The first quasi-permanent display structure was done with PVC pipe and was engineered by George Fox (who dances with the Sacramento clubs). For this structure, the panels, and the tools needed to install the display, a carrying case was needed. In a Sharper Image catalogue, I saw a hard-sided golf bag “luggage.” The dimensions seemed perfect. “If ‘no’ is an appropriate answer, it never hurts to ask.” How many people have heard me say that? So, I sent an email to Richard Thalheimer, Founder and President, explaining the project and asking him to authorize a discount for two cases. He did! – a very generous discount.

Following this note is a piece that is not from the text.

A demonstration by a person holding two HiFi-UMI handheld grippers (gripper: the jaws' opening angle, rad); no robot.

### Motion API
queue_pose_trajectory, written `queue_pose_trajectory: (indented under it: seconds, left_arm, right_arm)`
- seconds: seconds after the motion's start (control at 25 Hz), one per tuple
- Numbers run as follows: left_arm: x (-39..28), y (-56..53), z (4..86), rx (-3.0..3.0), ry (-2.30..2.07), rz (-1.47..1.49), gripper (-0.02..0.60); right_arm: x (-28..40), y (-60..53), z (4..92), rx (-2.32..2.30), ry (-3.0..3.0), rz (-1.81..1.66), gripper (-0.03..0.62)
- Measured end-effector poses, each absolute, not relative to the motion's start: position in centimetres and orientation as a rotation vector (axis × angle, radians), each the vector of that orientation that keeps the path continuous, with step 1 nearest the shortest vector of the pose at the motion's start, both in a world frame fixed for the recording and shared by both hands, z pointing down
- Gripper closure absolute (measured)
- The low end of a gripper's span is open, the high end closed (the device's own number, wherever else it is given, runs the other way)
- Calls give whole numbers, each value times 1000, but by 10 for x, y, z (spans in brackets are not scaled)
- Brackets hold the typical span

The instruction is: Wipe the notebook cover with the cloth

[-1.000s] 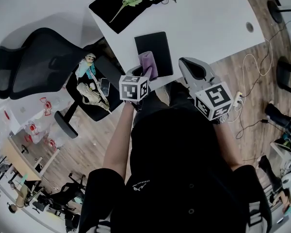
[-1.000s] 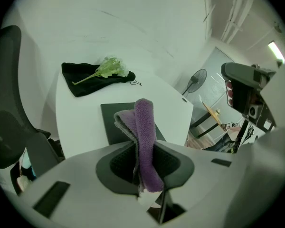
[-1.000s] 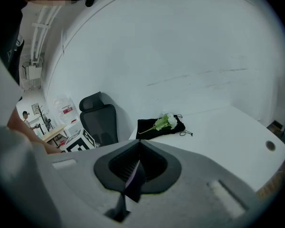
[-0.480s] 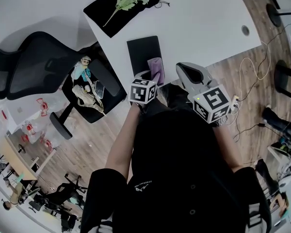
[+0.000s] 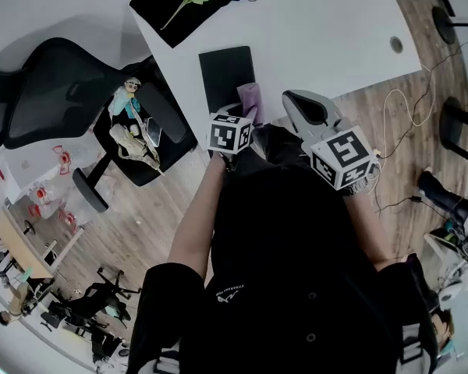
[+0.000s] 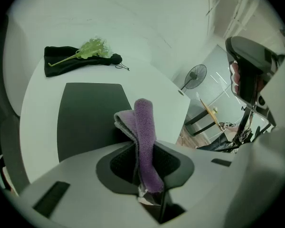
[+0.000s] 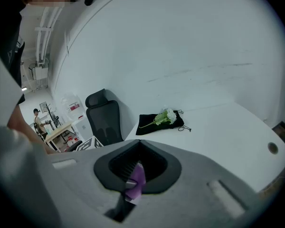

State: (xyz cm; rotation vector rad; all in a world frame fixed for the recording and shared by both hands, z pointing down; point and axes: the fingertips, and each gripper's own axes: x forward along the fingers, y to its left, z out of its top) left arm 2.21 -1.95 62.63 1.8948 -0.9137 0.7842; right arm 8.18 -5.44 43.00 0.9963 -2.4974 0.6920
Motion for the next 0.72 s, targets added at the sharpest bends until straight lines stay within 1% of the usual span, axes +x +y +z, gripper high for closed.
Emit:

I forget what year I relinquished control of the project, so someone else would have to continue the story. I believe that the intent and impact of the Memorial Panels has been a powerful display of the humanity of our gay square dance community. I’m not aware of any other memorial process of its kind in the world. After all, if you want something fabulous, ask a queen!
For both the Medallions and the Memorial Panels, I reached outside the square dance community to my long-standing friends. I was permitted in 1998 at the Portland Convention to announce the wonderful angels for the Medallions, and they were in attendance to receive the last two medallions I presented prior to relinquishing the project to Rick Hawes. Gene Boemer never asked for anonymity for his generous contributions to the Memorial Panels, but I memorialize that fact now for the world to always know.